Terre di frontiera: suolo – vitigno nella sfida della qualità e del cambiamento climatico”: questo il titolo del convegno organizzato da “Il Corriere Vinicolo” in collaborazione con il Consorzio Vino Nobile di Montepulciano, che ieri, 20 giugno, ha raccolto intorno ad un tavolo istituzioni, ricercatori del mondo scientifico e imprenditori per affrontare un tema che sta diventando centrale per il settore della viticoltura.

“Un convegno da cui deve partire una nuova stagione di dialogo tra imprese e mondo della ricerca – ha commentato Ernesto Abbona, Presidente di UIV – per comprendere al meglio le dinamiche che devono svilupparsi in futuro su un tema cruciale come questo”.

Come riconsiderare l’importanza del suolo, come valorizzarlo, come comunicarlo: questi i tre filoni attorno ai quali si è articolato l’incontro introdotto da Giulio Somma, Direttore de “Il Corriere Vinicolo”. Il convegno, in particolare, ha portato all’attenzione di una sala gremita sia importanti contenuti di tipo tecnico-scientifico, fondamentali per la comprensione della situazione attuale dei vigneti e, in generale, della viticoltura, sia le esperienze vissute in prima linea da aziende innovative come Antinori, Bertani, Cavit e Frescobaldi. I rappresentanti di questi importanti aziende hanno riportato la loro esperienza circa le innovazioni adottate per far fronte alla sfida della qualità e del cambiamento climatico durante la tavola rotonda condotta da Gioacchino Bonsignore.

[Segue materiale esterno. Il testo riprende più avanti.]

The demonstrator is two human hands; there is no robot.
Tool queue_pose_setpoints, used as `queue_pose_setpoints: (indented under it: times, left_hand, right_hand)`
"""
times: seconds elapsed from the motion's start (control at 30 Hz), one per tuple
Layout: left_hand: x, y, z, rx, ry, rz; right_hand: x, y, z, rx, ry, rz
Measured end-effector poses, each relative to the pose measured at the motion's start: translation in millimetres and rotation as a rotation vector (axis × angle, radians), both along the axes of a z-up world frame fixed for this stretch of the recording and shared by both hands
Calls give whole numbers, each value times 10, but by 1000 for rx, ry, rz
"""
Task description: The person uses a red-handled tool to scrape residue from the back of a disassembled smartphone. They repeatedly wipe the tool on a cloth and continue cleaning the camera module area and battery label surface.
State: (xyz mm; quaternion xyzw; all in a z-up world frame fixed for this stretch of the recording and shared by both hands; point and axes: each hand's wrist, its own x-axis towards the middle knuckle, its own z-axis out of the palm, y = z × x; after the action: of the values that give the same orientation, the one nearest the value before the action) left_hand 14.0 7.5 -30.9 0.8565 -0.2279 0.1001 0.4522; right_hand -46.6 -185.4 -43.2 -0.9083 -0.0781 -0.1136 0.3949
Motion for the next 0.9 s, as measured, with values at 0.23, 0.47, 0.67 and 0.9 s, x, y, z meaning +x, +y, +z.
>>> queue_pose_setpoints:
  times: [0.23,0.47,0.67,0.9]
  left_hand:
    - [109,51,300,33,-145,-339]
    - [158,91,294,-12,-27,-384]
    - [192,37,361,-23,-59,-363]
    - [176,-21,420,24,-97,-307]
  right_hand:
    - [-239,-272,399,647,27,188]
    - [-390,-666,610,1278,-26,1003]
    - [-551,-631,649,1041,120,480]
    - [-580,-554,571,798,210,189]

Ad aprire il convegno, l’intervento del dott. Attilio Scienza (Università degli studi di Milano), che ha affrontato il tema del deperimento dei vigneti, sottolineando come sia oggi fondamentale mantenere sempre più alta l’attenzione sullo studio del suolo e dell’apparato radicale della vite, poiché “il cervello della pianta sta nelle radici”. Altra questione centrale è stata affrontata dal dott. Lucio Brancadoro (Università degli Studi di Milano) che ha dimostrato quanto il ruolo del portainnesto possa influire sulle prestazioni del vitigno, sul suo sviluppo vegetativo e sulla qualità dell’uva e, di conseguenza, quanto sia importante scegliere accuratamente questa componente.

degustazione enovitis

Il dott. Diego Tommasi (Centro di Viticoltura ed Enologia) ha, poi, posto l’accento su quanto non sia più possibile fare affidamento sul clima, la cui variabilità intra-annuale non permette più di avere stagionalità definite, e di come, invece, puntare sullo studio del suolo rappresenti una soluzione più controllabile e di maggior impatto sulle piante. “Nutrire il suolo, prima di nutrire la pianta”, è il messaggio che ha voluto lanciare il dott. Edoardo A.C. Costantini (Centro di Viticoltura ed Enologia), che ha specificato come il suolo sia un sistema ecologico e dinamico complesso e come dal suo funzionamento dipenda la vita dei vitigni. A chiudere la parte scientifica del convegno il dott. Riccardo Velasco (Direttore del Centro di Viticoltura ed Enologia), il quale ha incentrato il suo intervento sulla questione dei vitigni resistenti, sottolineando che ad oggi, grazie al lavoro di ricerca delle Istituzioni in tutta Europa, sono disponibili informazioni e dati per il miglioramento genetico della vite.

Dal tavolo accademico, il tema del suolo si è poi trasferito al bicchiere. A completamento del convegno e nella cornice della Cantina Trerose, ha, infatti, avuto luogo una speciale degustazione guidata a cura di Daniele Cernilli (DoctorWine) e Yiannis Karakasis (Master of Wine) e coordinata da Andrea Lonardi, direttore operativo della Bertani. L’esperienza si è svolta alla presenza di professionisti del mondo del vino provenienti da Canada, Australia, Taiwan, Usa, UK, Portogallo e Grecia e ha messo a confronto vini provenienti da otto vitigni di territori diversi. Ne è emerso chiaramente che, con sistemi di lavorazione e microclima analoghi, è il suolo ciò che, alla prova del bicchiere, fa davvero la differenza e che diventa l’elemento che determina il carattere e la struttura del vino.

“L’identità dei territori – spiega Lonardi –, unita all’interpretazione che l’azienda dà di quel territorio, fa davvero la differenza. Nell’Italia che deve essere più competitiva in termini di valore e immagine partire dal suolo è ciò che ci distingue. Tutti possono coltivare le nostre varietà, ma il nostro suolo e il nostro clima sono intrasferibili. Questo è il nostro valore unico. E grazie a Enovitis questo messaggio è stato lanciato chiaro”.